These high-protein donuts are the perfect combo of sweet treat and smart fuel. We’re talkin’ fluffy, chocolatey, and packed with Gold Standard goodness.
Perfect for meal prep, post-workout snacks, or impressing your gym crush 👀
Ingredients
Donuts:
-
1 ripe banana (spotty = perfect)
-
1/4 cup milk of your choice
-
1 tbsp maple syrup or honey
-
1/2 cup oat flour (just blitz rolled oats if needed)
-
1 scoop Gold Standard 100% Whey (chocolate flavour = next level)
-
1/2 tsp baking powder
-
1/4 tsp baking soda
-
1/2 tsp cinnamon
Icing:
-
1/4 cup dark chocolate chips
-
1 tsp coconut oil
-
Optional: dash of milk to thin if needed
Method
-
Preheat your oven to 180°C.
-
Mash the banana in a bowl until smooth. Stir in milk and maple syrup.
-
Add oat flour, protein powder, baking powder, baking soda, and cinnamon.

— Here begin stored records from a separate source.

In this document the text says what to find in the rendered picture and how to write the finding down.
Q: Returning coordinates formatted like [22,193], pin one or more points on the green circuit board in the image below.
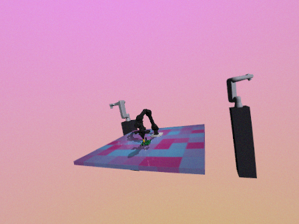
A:
[145,142]

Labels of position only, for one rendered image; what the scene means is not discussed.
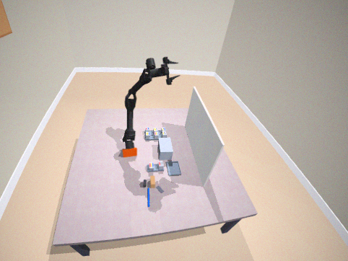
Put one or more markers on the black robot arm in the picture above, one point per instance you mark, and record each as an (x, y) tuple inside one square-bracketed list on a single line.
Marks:
[(130, 104)]

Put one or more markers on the grey flat panel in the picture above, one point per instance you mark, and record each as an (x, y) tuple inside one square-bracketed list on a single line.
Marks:
[(205, 141)]

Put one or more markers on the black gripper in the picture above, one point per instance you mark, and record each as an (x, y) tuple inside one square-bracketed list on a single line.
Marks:
[(169, 79)]

Mix until just combined.
-
Spoon the batter into a silicone donut tray. Smooth the tops with the back of your spoon.
-
Bake for 10–12 minutes until firm and springy.
-
Let cool completely in the tray before gently popping them out.
-
While they cool, melt chocolate chips with coconut oil in a small bowl—microwave or double boiler both work. Stir until glossy.
-
Dunk each donut in the chocolate icing or drizzle over the top. Let set for 5–10 mins (or pop them in the fridge for a faster fix).
Kimmi’s Tips:
-
Add a sprinkle of sea salt or crushed nuts for crunch.
-
Swap chocolate chips for white chocolate + protein peanut butter for a different vibe.
-
Store in the fridge for 3–4 days (if they last that long).